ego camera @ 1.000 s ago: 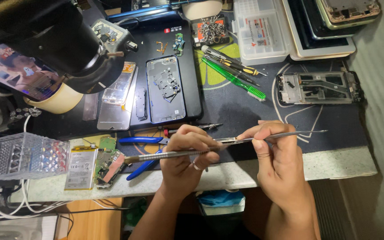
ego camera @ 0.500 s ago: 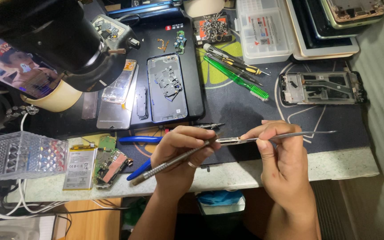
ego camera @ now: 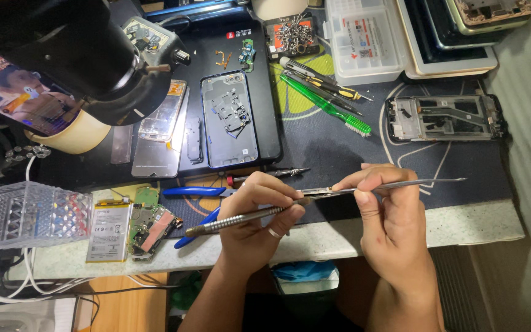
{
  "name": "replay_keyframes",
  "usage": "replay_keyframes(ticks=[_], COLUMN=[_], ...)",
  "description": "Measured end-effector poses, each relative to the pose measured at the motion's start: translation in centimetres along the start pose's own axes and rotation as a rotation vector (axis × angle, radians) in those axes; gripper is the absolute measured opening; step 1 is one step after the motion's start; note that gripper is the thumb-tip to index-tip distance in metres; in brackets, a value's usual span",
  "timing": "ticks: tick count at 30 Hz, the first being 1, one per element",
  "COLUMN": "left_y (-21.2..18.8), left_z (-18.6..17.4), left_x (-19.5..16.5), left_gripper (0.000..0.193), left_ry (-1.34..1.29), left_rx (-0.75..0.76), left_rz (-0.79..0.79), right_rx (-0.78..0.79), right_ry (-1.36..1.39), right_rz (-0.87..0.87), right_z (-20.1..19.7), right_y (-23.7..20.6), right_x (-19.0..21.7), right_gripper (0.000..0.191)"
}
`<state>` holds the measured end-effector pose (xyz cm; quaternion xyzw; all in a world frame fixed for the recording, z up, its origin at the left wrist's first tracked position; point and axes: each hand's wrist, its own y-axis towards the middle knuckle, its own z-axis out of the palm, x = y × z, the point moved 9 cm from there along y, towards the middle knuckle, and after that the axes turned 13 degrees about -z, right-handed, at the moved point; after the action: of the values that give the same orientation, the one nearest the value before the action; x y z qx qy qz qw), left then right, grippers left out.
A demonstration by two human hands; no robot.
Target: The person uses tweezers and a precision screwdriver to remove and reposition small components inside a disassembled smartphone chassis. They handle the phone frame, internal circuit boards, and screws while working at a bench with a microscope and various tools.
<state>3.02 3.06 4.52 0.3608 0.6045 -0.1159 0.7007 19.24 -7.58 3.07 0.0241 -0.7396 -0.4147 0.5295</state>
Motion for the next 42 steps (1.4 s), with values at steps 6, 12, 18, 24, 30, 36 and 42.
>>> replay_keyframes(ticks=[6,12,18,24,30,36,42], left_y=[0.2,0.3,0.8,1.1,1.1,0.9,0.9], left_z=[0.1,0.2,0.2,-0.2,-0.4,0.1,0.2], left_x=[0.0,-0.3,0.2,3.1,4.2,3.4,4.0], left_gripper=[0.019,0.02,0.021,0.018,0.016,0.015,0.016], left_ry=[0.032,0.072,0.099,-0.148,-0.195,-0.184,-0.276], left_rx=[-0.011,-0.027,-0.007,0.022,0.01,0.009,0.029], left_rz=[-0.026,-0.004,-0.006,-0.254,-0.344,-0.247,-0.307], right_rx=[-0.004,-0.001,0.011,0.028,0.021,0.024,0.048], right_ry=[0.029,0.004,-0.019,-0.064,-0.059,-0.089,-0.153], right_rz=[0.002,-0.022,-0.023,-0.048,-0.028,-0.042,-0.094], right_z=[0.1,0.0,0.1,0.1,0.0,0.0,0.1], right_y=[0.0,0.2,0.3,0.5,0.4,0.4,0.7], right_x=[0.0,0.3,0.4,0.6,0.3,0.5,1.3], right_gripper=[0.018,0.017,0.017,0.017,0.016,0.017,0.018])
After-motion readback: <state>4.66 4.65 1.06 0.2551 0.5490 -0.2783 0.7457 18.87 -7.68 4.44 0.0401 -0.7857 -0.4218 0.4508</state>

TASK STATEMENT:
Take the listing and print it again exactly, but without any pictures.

TASK SOLUTION:
ego camera @ 1.000 s ago: 
ego camera @ 0.500 s ago: 
ego camera @ now: 
{
  "name": "replay_keyframes",
  "usage": "replay_keyframes(ticks=[_], COLUMN=[_], ...)",
  "description": "Measured end-effector poses, each relative to the pose measured at the motion's start: translation in centimetres along the start pose's own axes and rotation as a rotation vector (axis × angle, radians) in those axes; gripper is the absolute measured opening; step 1 is one step after the motion's start; note that gripper is the thumb-tip to index-tip distance in metres; in brackets, a value's usual span",
  "timing": "ticks: tick count at 30 Hz, the first being 1, one per element",
  "COLUMN": "left_y (-21.2..18.8), left_z (-18.6..17.4), left_x (-19.5..16.5), left_gripper (0.000..0.193), left_ry (-1.34..1.29), left_rx (-0.75..0.76), left_rz (-0.79..0.79), right_rx (-0.78..0.79), right_ry (-1.36..1.39), right_rz (-0.87..0.87), right_z (-20.1..19.7), right_y (-23.7..20.6), right_x (-19.0..21.7), right_gripper (0.000..0.191)"
}
`<state>` holds the measured end-effector pose (xyz cm; quaternion xyzw; all in a world frame fixed for the recording, z up, its origin at the left wrist's first tracked position; point and axes: each hand's wrist, its own y-axis towards the middle knuckle, its own z-axis out of the palm, x = y × z, the point moved 9 cm from there along y, towards the middle knuckle, and after that the axes turned 13 degrees about -z, right-handed, at the moved point; after the action: of the values that give the same orientation, the one nearest the value before the action; x y z qx qy qz qw), left then right, grippers left out.
A demonstration by two human hands; no robot.
Target: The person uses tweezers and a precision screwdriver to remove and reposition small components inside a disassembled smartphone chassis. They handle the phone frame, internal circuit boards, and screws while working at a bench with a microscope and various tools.
<state>3.02 3.06 4.52 0.3608 0.6045 -0.1159 0.7007 19.24 -7.58 3.07 0.0241 -0.7396 -0.4147 0.5295</state>
Motion for the next 42 steps (1.4 s), with values at steps 6, 12, 18, 24, 30, 36 and 42.
>>> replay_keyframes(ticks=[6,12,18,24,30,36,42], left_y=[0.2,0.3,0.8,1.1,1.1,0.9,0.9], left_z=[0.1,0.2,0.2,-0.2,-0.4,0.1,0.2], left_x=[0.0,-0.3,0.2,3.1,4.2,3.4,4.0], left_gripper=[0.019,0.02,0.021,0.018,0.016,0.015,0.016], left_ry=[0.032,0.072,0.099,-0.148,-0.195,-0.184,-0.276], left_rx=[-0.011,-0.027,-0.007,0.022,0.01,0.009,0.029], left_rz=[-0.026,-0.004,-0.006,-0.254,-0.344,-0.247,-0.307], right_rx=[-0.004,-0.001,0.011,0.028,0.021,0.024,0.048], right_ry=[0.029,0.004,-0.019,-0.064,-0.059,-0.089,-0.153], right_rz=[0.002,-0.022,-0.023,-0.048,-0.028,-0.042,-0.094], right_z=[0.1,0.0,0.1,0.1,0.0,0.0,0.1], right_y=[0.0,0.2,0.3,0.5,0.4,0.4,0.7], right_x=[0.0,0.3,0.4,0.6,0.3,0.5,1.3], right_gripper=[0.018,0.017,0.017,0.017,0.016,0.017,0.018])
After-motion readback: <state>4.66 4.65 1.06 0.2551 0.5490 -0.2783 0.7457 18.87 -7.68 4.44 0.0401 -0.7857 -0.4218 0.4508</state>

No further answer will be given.